-- WHAT NEEDS TO BE DONE --
Please give again every entry exactly as it appears, setting aside the pictures.

(Source records)
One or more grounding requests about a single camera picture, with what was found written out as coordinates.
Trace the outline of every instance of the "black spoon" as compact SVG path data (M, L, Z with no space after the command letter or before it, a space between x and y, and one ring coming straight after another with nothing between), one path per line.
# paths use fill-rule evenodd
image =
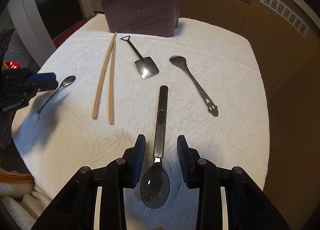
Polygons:
M167 101L168 87L161 86L153 149L154 161L152 167L144 174L140 186L142 201L150 208L161 207L167 200L170 191L168 175L162 168Z

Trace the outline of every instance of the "spoon bowl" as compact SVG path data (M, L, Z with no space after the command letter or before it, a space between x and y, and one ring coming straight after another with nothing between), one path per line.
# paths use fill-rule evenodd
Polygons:
M179 68L182 68L182 69L187 68L188 69L187 60L185 57L175 55L175 56L171 56L169 60L173 65L175 65Z
M167 200L170 191L169 177L161 162L154 162L144 174L140 193L144 204L150 208L159 208Z
M60 87L68 86L68 85L70 85L72 82L74 82L75 80L76 80L76 76L66 77L66 78L61 82Z

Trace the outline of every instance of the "spoon handle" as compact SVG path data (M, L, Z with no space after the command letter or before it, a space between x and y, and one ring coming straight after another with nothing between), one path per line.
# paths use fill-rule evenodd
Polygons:
M41 113L42 109L44 109L44 107L46 106L46 104L49 102L49 100L55 95L55 93L61 88L61 85L60 87L58 87L58 89L48 98L48 100L43 104L43 106L39 109L39 111L37 112L38 114Z
M136 49L136 47L132 44L132 42L130 41L130 35L128 36L124 36L122 38L120 38L121 40L123 41L127 41L129 43L129 45L131 46L131 48L134 50L134 52L138 55L138 57L140 59L143 59L142 55L140 54L140 52L138 52L138 50Z
M158 114L156 122L154 158L163 158L165 121L167 118L168 87L161 86L159 93Z
M218 116L218 107L212 102L212 100L207 95L207 93L203 90L203 88L200 86L198 81L193 77L189 69L183 68L182 70L191 78L193 84L195 84L200 96L202 97L205 105L207 106L208 112L213 116Z

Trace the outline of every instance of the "white bead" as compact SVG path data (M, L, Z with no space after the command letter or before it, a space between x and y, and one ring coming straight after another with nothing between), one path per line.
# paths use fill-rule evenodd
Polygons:
M40 115L38 113L32 113L32 120L33 121L39 121Z

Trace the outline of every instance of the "kitchen utensil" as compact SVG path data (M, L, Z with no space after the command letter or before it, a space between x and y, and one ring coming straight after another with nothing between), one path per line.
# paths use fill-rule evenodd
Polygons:
M161 86L156 122L155 145L153 149L154 161L152 167L144 174L140 186L142 201L150 208L161 207L167 200L170 190L168 175L162 168L167 101L168 87Z
M130 44L131 48L134 50L134 52L140 58L139 60L136 60L134 63L136 64L136 67L143 79L153 77L159 73L159 69L157 68L156 64L153 62L152 58L142 57L142 55L138 52L135 46L131 43L130 35L124 36L120 39L123 41L127 41Z
M76 80L76 76L69 76L66 77L60 84L60 86L57 88L57 90L48 98L48 100L43 104L43 106L38 110L38 112L33 113L32 114L32 119L34 121L38 121L40 119L40 113L41 111L44 109L44 107L46 106L46 104L49 102L49 100L56 94L56 92L58 92L58 90L62 87L66 87L68 85L70 85L72 82L74 82Z
M102 93L102 86L103 86L104 78L106 76L107 66L108 66L111 50L113 48L113 43L114 43L114 41L116 39L116 36L117 36L117 32L115 32L115 34L113 35L113 37L111 39L111 42L110 42L110 45L109 45L109 48L108 48L108 51L107 51L107 54L106 54L106 58L105 58L104 63L103 63L103 67L102 67L99 83L98 83L98 86L97 86L96 99L94 101L94 106L93 106L92 119L94 119L94 120L98 119L100 99L101 99L101 93Z
M181 68L191 78L193 84L195 84L200 96L202 97L205 105L207 106L208 112L213 116L218 116L218 107L212 102L210 97L208 97L207 93L203 90L203 88L199 85L197 80L189 71L187 66L187 60L184 57L178 55L171 56L169 60L173 65Z
M113 43L112 57L111 57L111 67L110 67L110 85L109 85L109 124L115 123L115 113L114 113L114 76L115 76L115 60L116 60L116 41Z

-- ANSWER SPACE --
One or more grounding requests about a single camera picture, with what was found written out as coordinates.
Trace the outline of every instance of the "black spoon" as compact SVG path data (M, L, Z with no space after the command letter or before it, a space between x and y, and one ring coming straight after another with nothing between), one path per line.
# paths use fill-rule evenodd
image =
Polygons:
M167 101L168 87L161 86L153 149L154 161L152 167L144 174L140 186L142 201L150 208L161 207L167 200L170 191L168 175L162 168Z

Trace the outline of every instance of the "spoon bowl" as compact SVG path data (M, L, Z with no space after the command letter or before it, a space between x and y, and one ring coming straight after another with nothing between), one path per line.
# paths use fill-rule evenodd
Polygons:
M179 68L182 68L182 69L187 68L188 69L187 60L185 57L175 55L175 56L171 56L169 60L173 65L175 65Z
M167 200L170 191L169 177L161 162L154 162L144 174L140 193L144 204L150 208L159 208Z
M60 87L68 86L68 85L70 85L72 82L74 82L75 80L76 80L76 76L66 77L66 78L61 82Z

Trace the outline of every instance of the "spoon handle" as compact SVG path data (M, L, Z with no space after the command letter or before it, a space between x and y, and one ring coming straight after another with nothing between), one path per line.
# paths use fill-rule evenodd
Polygons:
M41 113L42 109L44 109L44 107L46 106L46 104L49 102L49 100L55 95L55 93L61 88L61 85L60 87L58 87L58 89L48 98L48 100L43 104L43 106L39 109L39 111L37 112L38 114Z
M136 49L136 47L132 44L132 42L130 41L130 35L128 36L124 36L122 38L120 38L121 40L123 41L127 41L129 43L129 45L131 46L131 48L134 50L134 52L138 55L138 57L140 59L143 59L142 55L140 54L140 52L138 52L138 50Z
M158 114L156 122L154 158L163 158L165 121L167 118L168 87L161 86L159 93Z
M218 116L218 107L212 102L212 100L207 95L207 93L203 90L203 88L200 86L198 81L193 77L189 69L183 68L182 70L191 78L193 84L195 84L200 96L202 97L205 105L207 106L208 112L213 116Z

Trace the outline of every instance of the "white bead" as compact SVG path data (M, L, Z with no space after the command letter or before it, a space between x and y, and one ring coming straight after another with nothing between), one path per line.
# paths use fill-rule evenodd
Polygons:
M40 115L38 113L32 113L32 120L33 121L39 121Z

Trace the outline of every instance of the "kitchen utensil" as compact SVG path data (M, L, Z with no space after the command letter or before it, a space between x and y, and one ring coming straight after another with nothing between), one path per line.
# paths use fill-rule evenodd
Polygons:
M161 86L156 122L155 145L153 149L154 161L152 167L144 174L140 186L142 201L150 208L161 207L167 200L170 190L168 175L162 168L167 101L168 87Z
M130 44L131 48L134 50L134 52L140 58L139 60L136 60L134 63L136 64L136 67L143 79L153 77L159 73L159 69L157 68L156 64L153 62L152 58L142 57L142 55L138 52L135 46L131 43L130 35L124 36L120 39L123 41L127 41Z
M76 80L76 76L69 76L66 77L60 84L60 86L57 88L57 90L48 98L48 100L43 104L43 106L38 110L38 112L33 113L32 114L32 119L34 121L38 121L40 119L40 113L41 111L44 109L44 107L46 106L46 104L49 102L49 100L56 94L56 92L58 92L58 90L62 87L66 87L68 85L70 85L72 82L74 82Z
M102 93L102 86L103 86L104 78L106 76L107 66L108 66L111 50L113 48L113 43L114 43L114 41L116 39L116 36L117 36L117 32L115 32L115 34L113 35L113 37L111 39L111 42L110 42L110 45L109 45L109 48L108 48L108 51L107 51L107 54L106 54L106 58L105 58L104 63L103 63L103 67L102 67L99 83L98 83L98 86L97 86L96 99L94 101L94 106L93 106L92 119L94 119L94 120L98 119L100 99L101 99L101 93Z
M181 68L191 78L193 84L195 84L200 96L202 97L205 105L207 106L208 112L213 116L218 116L218 107L212 102L210 97L208 97L207 93L203 90L203 88L199 85L197 80L189 71L187 66L187 60L184 57L178 55L171 56L169 60L173 65Z
M113 43L112 57L111 57L111 67L110 67L110 85L109 85L109 124L115 123L115 113L114 113L114 76L115 76L115 60L116 60L116 41Z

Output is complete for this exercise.